How to do URL decoding in Java?

crackerplace picture crackerplace · May 26, 2011 · Viewed 433.8k times · Source

In Java, I want to convert this:

https%3A%2F%2Fmywebsite%2Fdocs%2Fenglish%2Fsite%2Fmybook.do%3Frequest_type

To this:

https://mywebsite/docs/english/site/mybook.do&request_type

This is what I have so far:

class StringUTF 
{
    public static void main(String[] args) 
    {
        try{
            String url = 
               "https%3A%2F%2Fmywebsite%2Fdocs%2Fenglish%2Fsite%2Fmybook.do" +
               "%3Frequest_type%3D%26type%3Dprivate";

            System.out.println(url+"Hello World!------->" +
                new String(url.getBytes("UTF-8"),"ASCII"));
        }
        catch(Exception E){
        }
    }
}

But it doesn't work right.
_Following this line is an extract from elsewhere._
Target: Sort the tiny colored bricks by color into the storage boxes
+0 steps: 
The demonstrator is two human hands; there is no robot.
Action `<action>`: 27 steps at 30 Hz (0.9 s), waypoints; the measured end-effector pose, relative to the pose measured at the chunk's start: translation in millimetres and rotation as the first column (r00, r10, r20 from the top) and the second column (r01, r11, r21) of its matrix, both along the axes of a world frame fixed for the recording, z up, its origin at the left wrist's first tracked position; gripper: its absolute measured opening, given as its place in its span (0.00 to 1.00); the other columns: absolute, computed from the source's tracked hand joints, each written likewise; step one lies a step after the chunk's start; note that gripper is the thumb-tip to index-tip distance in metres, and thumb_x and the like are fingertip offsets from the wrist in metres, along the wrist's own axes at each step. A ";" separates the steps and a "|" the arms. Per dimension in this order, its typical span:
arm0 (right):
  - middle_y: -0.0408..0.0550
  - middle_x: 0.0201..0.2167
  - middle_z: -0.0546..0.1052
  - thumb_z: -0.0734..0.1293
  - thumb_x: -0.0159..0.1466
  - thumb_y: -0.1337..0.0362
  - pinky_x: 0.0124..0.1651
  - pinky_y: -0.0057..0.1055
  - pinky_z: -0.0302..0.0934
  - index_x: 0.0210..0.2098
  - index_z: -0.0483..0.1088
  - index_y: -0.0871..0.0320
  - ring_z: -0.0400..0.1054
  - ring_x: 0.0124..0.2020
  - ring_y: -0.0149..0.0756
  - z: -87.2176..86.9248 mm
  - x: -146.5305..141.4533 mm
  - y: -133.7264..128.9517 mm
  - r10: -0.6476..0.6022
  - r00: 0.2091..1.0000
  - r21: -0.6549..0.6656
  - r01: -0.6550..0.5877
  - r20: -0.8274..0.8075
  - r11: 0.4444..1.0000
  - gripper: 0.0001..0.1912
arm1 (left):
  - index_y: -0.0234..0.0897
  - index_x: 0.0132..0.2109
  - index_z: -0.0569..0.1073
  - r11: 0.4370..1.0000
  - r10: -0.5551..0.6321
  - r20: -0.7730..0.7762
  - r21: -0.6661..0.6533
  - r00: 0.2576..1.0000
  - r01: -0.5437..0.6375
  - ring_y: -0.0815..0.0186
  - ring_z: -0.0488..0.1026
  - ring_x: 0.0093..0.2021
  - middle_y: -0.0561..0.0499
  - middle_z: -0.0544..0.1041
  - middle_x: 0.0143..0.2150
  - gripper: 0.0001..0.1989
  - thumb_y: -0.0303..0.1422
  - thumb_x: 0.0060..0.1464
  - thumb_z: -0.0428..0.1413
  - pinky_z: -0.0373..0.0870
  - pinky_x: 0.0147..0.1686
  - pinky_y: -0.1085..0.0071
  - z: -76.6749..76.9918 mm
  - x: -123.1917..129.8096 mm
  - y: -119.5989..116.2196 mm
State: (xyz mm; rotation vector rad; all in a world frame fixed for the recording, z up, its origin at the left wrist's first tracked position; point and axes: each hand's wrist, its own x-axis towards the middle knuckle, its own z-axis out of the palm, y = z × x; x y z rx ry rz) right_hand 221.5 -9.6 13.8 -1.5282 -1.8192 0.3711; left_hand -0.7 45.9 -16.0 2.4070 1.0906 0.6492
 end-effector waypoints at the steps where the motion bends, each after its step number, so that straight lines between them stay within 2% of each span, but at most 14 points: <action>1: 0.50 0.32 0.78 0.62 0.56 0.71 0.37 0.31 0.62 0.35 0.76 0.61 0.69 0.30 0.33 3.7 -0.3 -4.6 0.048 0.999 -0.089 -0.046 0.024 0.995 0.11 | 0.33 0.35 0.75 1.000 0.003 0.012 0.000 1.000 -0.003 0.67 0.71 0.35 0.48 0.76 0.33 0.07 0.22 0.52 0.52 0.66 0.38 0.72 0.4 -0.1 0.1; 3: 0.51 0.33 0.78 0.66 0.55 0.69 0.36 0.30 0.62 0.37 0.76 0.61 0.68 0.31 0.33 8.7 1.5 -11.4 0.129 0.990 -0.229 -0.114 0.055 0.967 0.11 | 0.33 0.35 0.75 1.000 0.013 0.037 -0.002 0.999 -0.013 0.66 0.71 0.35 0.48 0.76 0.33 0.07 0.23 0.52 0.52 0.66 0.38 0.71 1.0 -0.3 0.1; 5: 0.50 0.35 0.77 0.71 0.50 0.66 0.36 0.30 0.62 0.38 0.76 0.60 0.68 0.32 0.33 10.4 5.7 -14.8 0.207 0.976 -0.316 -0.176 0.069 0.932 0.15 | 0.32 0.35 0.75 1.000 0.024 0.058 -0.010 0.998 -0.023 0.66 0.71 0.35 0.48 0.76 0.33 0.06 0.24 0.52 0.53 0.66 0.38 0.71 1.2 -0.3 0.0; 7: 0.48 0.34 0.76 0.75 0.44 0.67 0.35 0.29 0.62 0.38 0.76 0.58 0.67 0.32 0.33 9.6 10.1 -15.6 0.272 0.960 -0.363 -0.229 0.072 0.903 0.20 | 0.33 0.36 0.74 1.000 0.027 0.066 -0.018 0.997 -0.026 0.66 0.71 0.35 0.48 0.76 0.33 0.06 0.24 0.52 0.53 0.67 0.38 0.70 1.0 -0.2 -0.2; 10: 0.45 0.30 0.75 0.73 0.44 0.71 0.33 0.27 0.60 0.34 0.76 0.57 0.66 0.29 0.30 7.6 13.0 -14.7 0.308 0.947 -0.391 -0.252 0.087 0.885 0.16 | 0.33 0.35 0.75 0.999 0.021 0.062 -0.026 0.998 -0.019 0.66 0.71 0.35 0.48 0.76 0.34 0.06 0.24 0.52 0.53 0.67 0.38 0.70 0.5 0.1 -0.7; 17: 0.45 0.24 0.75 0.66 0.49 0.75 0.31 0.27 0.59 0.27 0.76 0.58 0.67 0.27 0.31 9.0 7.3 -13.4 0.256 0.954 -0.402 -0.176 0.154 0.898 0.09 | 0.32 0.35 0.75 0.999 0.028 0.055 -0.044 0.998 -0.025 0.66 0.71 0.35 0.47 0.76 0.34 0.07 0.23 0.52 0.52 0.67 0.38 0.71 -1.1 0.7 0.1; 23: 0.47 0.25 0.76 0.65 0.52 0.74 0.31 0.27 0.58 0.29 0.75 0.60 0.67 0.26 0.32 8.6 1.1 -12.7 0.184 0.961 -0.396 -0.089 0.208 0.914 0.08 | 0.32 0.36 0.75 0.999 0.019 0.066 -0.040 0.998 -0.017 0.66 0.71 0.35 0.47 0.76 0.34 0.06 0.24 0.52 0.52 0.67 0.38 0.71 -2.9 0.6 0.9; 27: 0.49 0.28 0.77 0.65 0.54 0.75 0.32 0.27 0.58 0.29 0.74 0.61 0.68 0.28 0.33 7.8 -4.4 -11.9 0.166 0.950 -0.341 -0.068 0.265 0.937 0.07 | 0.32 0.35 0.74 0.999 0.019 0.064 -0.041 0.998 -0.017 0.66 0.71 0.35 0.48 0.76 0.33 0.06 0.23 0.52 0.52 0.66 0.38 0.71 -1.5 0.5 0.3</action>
What are these %3A and %2F formats called and how do I convert them?

Answer

Jesper picture Jesper · May 26, 2011

This does not have anything to do with character encodings such as UTF-8 or ASCII. The string you have there is URL encoded. This kind of encoding is something entirely different than character encoding.

Try something like this:

try {
    String result = java.net.URLDecoder.decode(url, StandardCharsets.UTF_8.name());
} catch (UnsupportedEncodingException e) {
    // not going to happen - value came from JDK's own StandardCharsets
}

Java 10 added direct support for Charset to the API, meaning there's no need to catch UnsupportedEncodingException:

String result = java.net.URLDecoder.decode(url, StandardCharsets.UTF_8);

Note that a character encoding (such as UTF-8 or ASCII) is what determines the mapping of characters to raw bytes. For a good intro to character encodings, see this article.